[Stored entries]
Start of Block
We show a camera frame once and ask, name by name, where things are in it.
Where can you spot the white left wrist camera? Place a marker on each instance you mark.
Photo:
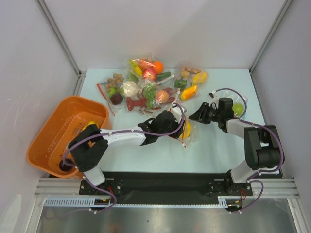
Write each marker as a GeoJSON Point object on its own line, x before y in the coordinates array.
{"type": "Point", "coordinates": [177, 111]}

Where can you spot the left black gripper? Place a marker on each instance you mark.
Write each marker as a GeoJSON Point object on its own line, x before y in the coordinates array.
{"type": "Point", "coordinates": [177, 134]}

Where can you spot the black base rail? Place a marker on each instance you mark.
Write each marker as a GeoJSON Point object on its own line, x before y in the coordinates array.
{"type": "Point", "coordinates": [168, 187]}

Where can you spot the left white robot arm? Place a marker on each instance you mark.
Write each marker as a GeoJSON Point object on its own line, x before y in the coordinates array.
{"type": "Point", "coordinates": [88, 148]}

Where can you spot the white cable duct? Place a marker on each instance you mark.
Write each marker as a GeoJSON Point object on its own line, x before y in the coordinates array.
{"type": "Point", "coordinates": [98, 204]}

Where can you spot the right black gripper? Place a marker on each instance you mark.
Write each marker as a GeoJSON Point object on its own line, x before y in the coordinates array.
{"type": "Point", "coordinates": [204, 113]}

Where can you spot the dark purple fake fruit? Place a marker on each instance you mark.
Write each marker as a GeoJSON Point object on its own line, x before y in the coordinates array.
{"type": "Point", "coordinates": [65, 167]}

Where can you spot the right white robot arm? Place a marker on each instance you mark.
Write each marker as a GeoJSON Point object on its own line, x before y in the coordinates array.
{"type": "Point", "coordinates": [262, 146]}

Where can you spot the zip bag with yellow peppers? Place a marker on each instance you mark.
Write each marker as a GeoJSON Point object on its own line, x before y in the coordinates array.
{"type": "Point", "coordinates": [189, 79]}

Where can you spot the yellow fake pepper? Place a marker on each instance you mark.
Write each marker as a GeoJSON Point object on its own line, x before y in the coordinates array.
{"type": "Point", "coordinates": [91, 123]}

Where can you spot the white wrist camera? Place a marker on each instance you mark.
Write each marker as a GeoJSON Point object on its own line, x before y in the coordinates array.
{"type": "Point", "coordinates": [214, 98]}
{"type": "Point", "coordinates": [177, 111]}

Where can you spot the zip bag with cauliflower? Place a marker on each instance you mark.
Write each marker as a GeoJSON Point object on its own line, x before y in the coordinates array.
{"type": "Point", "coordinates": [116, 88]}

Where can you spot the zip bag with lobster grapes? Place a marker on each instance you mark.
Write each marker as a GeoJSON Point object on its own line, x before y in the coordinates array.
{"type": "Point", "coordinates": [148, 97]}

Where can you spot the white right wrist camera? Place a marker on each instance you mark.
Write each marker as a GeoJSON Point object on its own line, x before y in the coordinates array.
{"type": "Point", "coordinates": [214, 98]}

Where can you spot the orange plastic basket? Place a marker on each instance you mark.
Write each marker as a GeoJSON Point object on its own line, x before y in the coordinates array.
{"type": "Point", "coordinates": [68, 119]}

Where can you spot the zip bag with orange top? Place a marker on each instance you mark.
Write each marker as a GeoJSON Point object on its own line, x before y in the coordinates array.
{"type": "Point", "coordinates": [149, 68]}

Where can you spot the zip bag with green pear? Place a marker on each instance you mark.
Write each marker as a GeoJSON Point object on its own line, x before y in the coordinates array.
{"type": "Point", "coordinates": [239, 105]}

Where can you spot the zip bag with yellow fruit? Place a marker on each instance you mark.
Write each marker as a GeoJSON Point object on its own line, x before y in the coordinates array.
End of Block
* EXERCISE DETAILS:
Would you reproduce the lines above exactly, without carrying over the pictures?

* SOLUTION FOR THIS TASK:
We show a camera frame once and ask, name by name, where things are in it.
Where can you spot the white left wrist camera? Place a marker on each instance you mark.
Photo:
Write each marker as a GeoJSON Point object on its own line, x before y in the coordinates array.
{"type": "Point", "coordinates": [177, 111]}

Where can you spot the left black gripper? Place a marker on each instance you mark.
Write each marker as a GeoJSON Point object on its own line, x before y in the coordinates array.
{"type": "Point", "coordinates": [177, 134]}

Where can you spot the black base rail? Place a marker on each instance you mark.
Write each marker as a GeoJSON Point object on its own line, x before y in the coordinates array.
{"type": "Point", "coordinates": [168, 187]}

Where can you spot the left white robot arm? Place a marker on each instance you mark.
Write each marker as a GeoJSON Point object on its own line, x before y in the coordinates array.
{"type": "Point", "coordinates": [88, 148]}

Where can you spot the white cable duct? Place a marker on each instance you mark.
Write each marker as a GeoJSON Point object on its own line, x before y in the coordinates array.
{"type": "Point", "coordinates": [98, 204]}

Where can you spot the right black gripper? Place a marker on each instance you mark.
Write each marker as a GeoJSON Point object on its own line, x before y in the coordinates array.
{"type": "Point", "coordinates": [204, 113]}

Where can you spot the dark purple fake fruit? Place a marker on each instance you mark.
Write each marker as a GeoJSON Point object on its own line, x before y in the coordinates array.
{"type": "Point", "coordinates": [65, 167]}

Where can you spot the right white robot arm? Place a marker on each instance you mark.
Write each marker as a GeoJSON Point object on its own line, x before y in the coordinates array.
{"type": "Point", "coordinates": [262, 146]}

Where can you spot the zip bag with yellow peppers? Place a marker on each instance you mark.
Write each marker as a GeoJSON Point object on its own line, x before y in the coordinates array.
{"type": "Point", "coordinates": [189, 79]}

Where can you spot the yellow fake pepper? Place a marker on each instance you mark.
Write each marker as a GeoJSON Point object on its own line, x before y in the coordinates array.
{"type": "Point", "coordinates": [91, 123]}

Where can you spot the white wrist camera? Place a marker on each instance you mark.
Write each marker as a GeoJSON Point object on its own line, x before y in the coordinates array.
{"type": "Point", "coordinates": [214, 98]}
{"type": "Point", "coordinates": [177, 111]}

Where can you spot the zip bag with cauliflower? Place a marker on each instance you mark.
Write each marker as a GeoJSON Point object on its own line, x before y in the coordinates array.
{"type": "Point", "coordinates": [116, 88]}

Where can you spot the zip bag with lobster grapes? Place a marker on each instance you mark.
Write each marker as a GeoJSON Point object on its own line, x before y in the coordinates array.
{"type": "Point", "coordinates": [148, 97]}

Where can you spot the white right wrist camera? Place a marker on each instance you mark.
Write each marker as a GeoJSON Point object on its own line, x before y in the coordinates array.
{"type": "Point", "coordinates": [214, 98]}

Where can you spot the orange plastic basket? Place a marker on each instance you mark.
Write each marker as a GeoJSON Point object on its own line, x before y in the coordinates array.
{"type": "Point", "coordinates": [68, 119]}

Where can you spot the zip bag with orange top? Place a marker on each instance you mark.
Write each marker as a GeoJSON Point object on its own line, x before y in the coordinates array.
{"type": "Point", "coordinates": [149, 68]}

Where can you spot the zip bag with green pear? Place a marker on each instance you mark.
Write each marker as a GeoJSON Point object on its own line, x before y in the coordinates array.
{"type": "Point", "coordinates": [239, 105]}

Where can you spot the zip bag with yellow fruit? Place a marker on each instance you mark.
Write each marker as a GeoJSON Point object on its own line, x before y in the coordinates array.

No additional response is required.